(DIRECTIONS)
Count every line in the data below that includes "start", and give only the result.
○ ○ ○
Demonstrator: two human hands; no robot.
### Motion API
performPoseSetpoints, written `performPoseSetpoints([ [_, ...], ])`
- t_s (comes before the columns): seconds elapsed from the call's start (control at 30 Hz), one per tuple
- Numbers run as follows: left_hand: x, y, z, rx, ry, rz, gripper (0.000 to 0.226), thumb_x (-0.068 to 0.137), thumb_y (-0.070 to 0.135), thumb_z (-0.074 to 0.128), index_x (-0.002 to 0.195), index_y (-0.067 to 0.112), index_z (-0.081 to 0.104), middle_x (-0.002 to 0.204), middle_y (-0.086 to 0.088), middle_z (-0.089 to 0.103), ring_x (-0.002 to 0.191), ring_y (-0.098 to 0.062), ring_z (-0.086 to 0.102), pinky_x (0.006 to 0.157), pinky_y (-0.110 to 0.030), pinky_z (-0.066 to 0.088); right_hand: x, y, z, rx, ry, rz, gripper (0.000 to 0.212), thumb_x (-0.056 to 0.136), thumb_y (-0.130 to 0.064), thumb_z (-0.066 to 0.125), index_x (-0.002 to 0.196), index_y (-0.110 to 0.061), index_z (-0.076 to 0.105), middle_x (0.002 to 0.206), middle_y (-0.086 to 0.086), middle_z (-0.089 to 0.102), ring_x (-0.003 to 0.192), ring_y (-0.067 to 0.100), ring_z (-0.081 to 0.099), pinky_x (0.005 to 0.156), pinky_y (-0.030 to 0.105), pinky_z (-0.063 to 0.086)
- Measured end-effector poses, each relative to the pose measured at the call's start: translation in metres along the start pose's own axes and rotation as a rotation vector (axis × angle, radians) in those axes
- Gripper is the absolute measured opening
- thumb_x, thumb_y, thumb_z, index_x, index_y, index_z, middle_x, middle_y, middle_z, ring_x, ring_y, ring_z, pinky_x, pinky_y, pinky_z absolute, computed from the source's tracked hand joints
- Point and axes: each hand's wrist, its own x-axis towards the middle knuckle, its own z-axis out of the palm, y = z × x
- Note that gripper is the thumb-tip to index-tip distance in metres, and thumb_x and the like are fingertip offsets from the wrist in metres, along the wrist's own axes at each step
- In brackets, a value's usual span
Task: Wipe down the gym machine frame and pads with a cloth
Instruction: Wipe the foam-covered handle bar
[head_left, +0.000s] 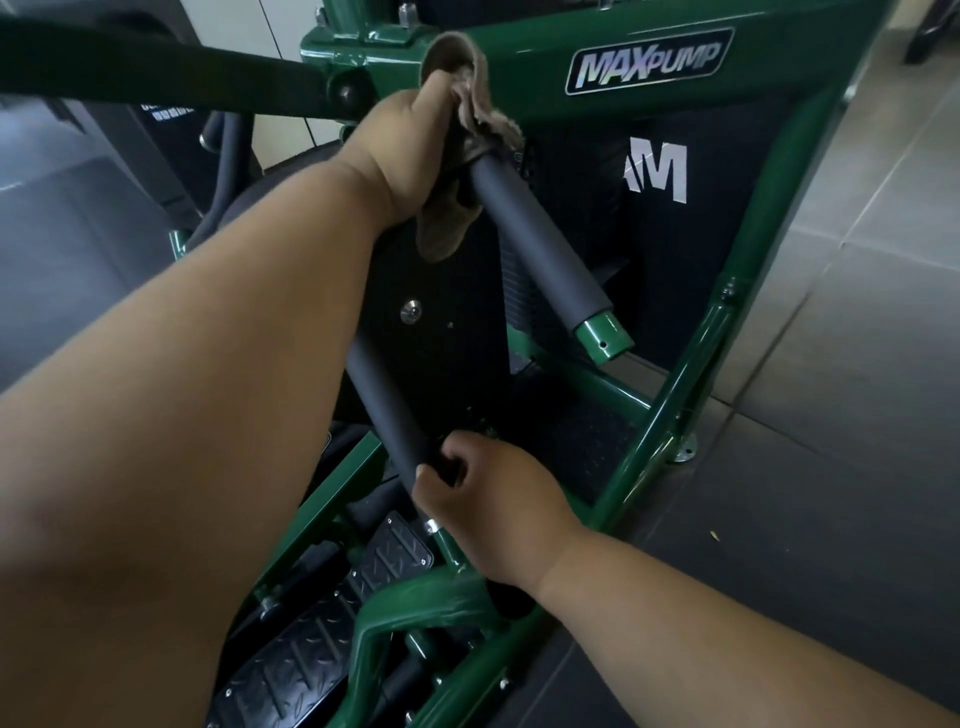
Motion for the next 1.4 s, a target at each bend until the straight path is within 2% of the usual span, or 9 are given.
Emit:
performPoseSetpoints([
  [0.2, -0.004, 0.001, -0.005, -0.018, 0.003, 0.034, 0.041, 0.110, 0.040, 0.033, 0.085, 0.014, 0.053, 0.094, -0.014, 0.055, 0.088, -0.023, 0.048, 0.076, -0.038, 0.038, -0.001, -0.002, -0.001, 0.009, 0.017, -0.014, 0.034, 0.095, -0.053, 0.057, 0.072, -0.030, 0.047, 0.066, -0.023, 0.060, 0.057, 0.005, 0.054, 0.050, 0.024, 0.034],
  [0.37, -0.005, 0.002, -0.007, -0.115, 0.018, -0.010, 0.039, 0.096, 0.047, 0.037, 0.074, 0.021, 0.055, 0.078, -0.002, 0.058, 0.077, -0.021, 0.050, 0.072, -0.036, 0.041, -0.001, -0.003, -0.003, 0.006, 0.008, 0.000, 0.033, 0.094, -0.054, 0.057, 0.072, -0.032, 0.047, 0.065, -0.021, 0.060, 0.057, 0.005, 0.055, 0.049, 0.024, 0.036],
  [0.53, -0.003, 0.003, -0.010, -0.012, 0.011, -0.018, 0.037, 0.109, 0.030, 0.038, 0.092, 0.009, 0.063, 0.089, -0.011, 0.063, 0.086, -0.025, 0.055, 0.077, -0.039, 0.044, 0.000, -0.004, -0.003, -0.007, 0.010, 0.004, 0.032, 0.093, -0.056, 0.057, 0.073, -0.033, 0.047, 0.063, -0.011, 0.059, 0.057, 0.007, 0.055, 0.051, 0.025, 0.039],
  [0.63, 0.000, -0.015, -0.015, 0.249, -0.013, -0.002, 0.034, 0.111, 0.017, 0.038, 0.123, -0.006, 0.060, 0.122, -0.032, 0.064, 0.112, -0.044, 0.061, 0.093, -0.045, 0.045, 0.000, -0.003, -0.005, -0.005, -0.003, -0.009, 0.029, 0.093, -0.056, 0.058, 0.076, -0.034, 0.050, 0.064, -0.013, 0.061, 0.058, 0.005, 0.058, 0.050, 0.021, 0.039],
  [0.73, -0.008, -0.043, -0.025, 0.385, -0.093, -0.138, 0.035, 0.111, 0.010, 0.040, 0.140, -0.005, 0.052, 0.136, -0.033, 0.059, 0.126, -0.049, 0.057, 0.104, -0.050, 0.041, 0.001, -0.001, -0.004, 0.046, -0.002, -0.012, 0.024, 0.092, -0.055, 0.061, 0.084, -0.033, 0.059, 0.066, -0.011, 0.065, 0.058, 0.008, 0.060, 0.050, 0.023, 0.044],
  [0.9, -0.023, -0.069, -0.030, 0.142, -0.136, -0.242, 0.035, 0.112, 0.021, 0.040, 0.138, 0.012, 0.062, 0.134, -0.018, 0.064, 0.123, -0.034, 0.060, 0.103, -0.034, 0.041, 0.005, -0.001, -0.001, 0.024, 0.011, -0.016, 0.025, 0.090, -0.054, 0.060, 0.090, -0.029, 0.063, 0.065, -0.009, 0.062, 0.057, 0.009, 0.055, 0.053, 0.023, 0.040],
  [1.0, -0.022, -0.075, -0.030, -0.089, -0.090, -0.314, 0.021, 0.108, 0.023, 0.049, 0.116, 0.019, 0.068, 0.112, -0.010, 0.071, 0.107, -0.030, 0.068, 0.104, -0.041, 0.051, 0.004, -0.002, -0.002, 0.001, -0.005, -0.012, 0.027, 0.091, -0.057, 0.059, 0.093, -0.030, 0.063, 0.064, -0.008, 0.061, 0.055, 0.009, 0.053, 0.052, 0.022, 0.037],
  [1.13, -0.036, -0.088, -0.028, -0.308, 0.032, -0.456, 0.031, 0.108, 0.032, 0.048, 0.110, 0.016, 0.075, 0.109, -0.011, 0.075, 0.106, -0.031, 0.070, 0.100, -0.044, 0.056, 0.005, -0.003, -0.003, -0.040, -0.014, -0.017, 0.036, 0.093, -0.066, 0.056, 0.100, -0.031, 0.062, 0.064, -0.005, 0.063, 0.058, 0.010, 0.058, 0.052, 0.025, 0.038],
  [1.4, -0.077, -0.101, -0.010, -0.350, 0.244, -0.573, 0.035, 0.105, 0.033, 0.036, 0.092, 0.022, 0.067, 0.095, -0.004, 0.069, 0.091, -0.021, 0.063, 0.095, -0.039, 0.049, 0.004, 0.000, -0.003, -0.043, -0.031, -0.012, 0.043, 0.092, -0.074, 0.055, 0.101, -0.033, 0.061, 0.063, -0.003, 0.061, 0.055, 0.012, 0.056, 0.051, 0.025, 0.037],
])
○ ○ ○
(RESPONSE TO THE EXERCISE)
2